Is Life Harder Than You Thought? Don’t Panic!

My son, Vid, will turn eighteen in April. He’s starting his second semester of college, studying engineering.

He did exceptionally well his first semester which was great because it gave him confidence. I’m just off the phone with him. He says this semester is much harder.

“Well, don’t panic,” I said.  “You know, math…it’s possible to lose your grip. You start to slip.  This is okay. It happens sometimes. Just keep a cool head and get on top it. Do what you have to do, but don’t panic. You’ve got the chops. You’re not in over your head. Just stay calm and grab until you catch.  Make calls if you have to,” I said, reminding him, his stepfather is an ace mathematician. “It’s going to be okay.”

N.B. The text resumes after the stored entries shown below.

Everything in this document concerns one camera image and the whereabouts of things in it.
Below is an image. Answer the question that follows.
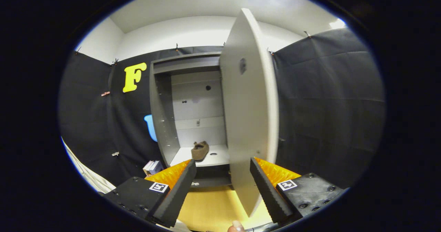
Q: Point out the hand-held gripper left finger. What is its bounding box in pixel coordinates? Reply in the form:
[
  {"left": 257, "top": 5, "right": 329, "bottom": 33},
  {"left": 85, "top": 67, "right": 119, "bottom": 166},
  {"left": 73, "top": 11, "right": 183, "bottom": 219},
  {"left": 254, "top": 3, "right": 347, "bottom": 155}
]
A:
[{"left": 103, "top": 159, "right": 197, "bottom": 228}]

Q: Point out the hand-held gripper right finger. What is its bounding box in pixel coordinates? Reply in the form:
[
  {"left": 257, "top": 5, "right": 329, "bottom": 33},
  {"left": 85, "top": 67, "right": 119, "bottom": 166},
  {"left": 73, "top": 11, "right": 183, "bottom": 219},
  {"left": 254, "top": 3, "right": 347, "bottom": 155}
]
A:
[{"left": 250, "top": 157, "right": 347, "bottom": 224}]

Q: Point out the brown fuzzy shoe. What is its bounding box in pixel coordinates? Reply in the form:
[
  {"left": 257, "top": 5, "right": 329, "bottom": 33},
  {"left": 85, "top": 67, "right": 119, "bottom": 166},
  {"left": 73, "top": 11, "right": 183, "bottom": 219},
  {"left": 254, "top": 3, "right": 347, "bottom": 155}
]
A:
[{"left": 191, "top": 141, "right": 210, "bottom": 162}]

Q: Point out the beige shoe cabinet door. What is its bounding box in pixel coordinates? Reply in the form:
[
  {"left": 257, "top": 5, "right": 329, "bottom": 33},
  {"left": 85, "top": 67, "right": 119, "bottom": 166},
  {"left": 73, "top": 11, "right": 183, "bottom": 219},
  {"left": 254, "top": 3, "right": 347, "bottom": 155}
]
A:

This was my motherly advice to my nearly-adult son. I looked at the current sky when I hung up the phone. Moon (mother) conjunct Saturn (support) in Sagittarius (higher education).

It also reminded me, back when he was starting high school. He was really scared. His sun is conjunct Saturn.

“They don’t teach anything in that school that you can’t learn. You won’t get there and find, oh, this is too hard. I can’t learn this.  Just go and you’ll find out, I’m right.”

I watched the fear leave his face.

Do you feel you’re slipping? Don’t panic. Reach until you get a grip, pull up and you’ll be back on top.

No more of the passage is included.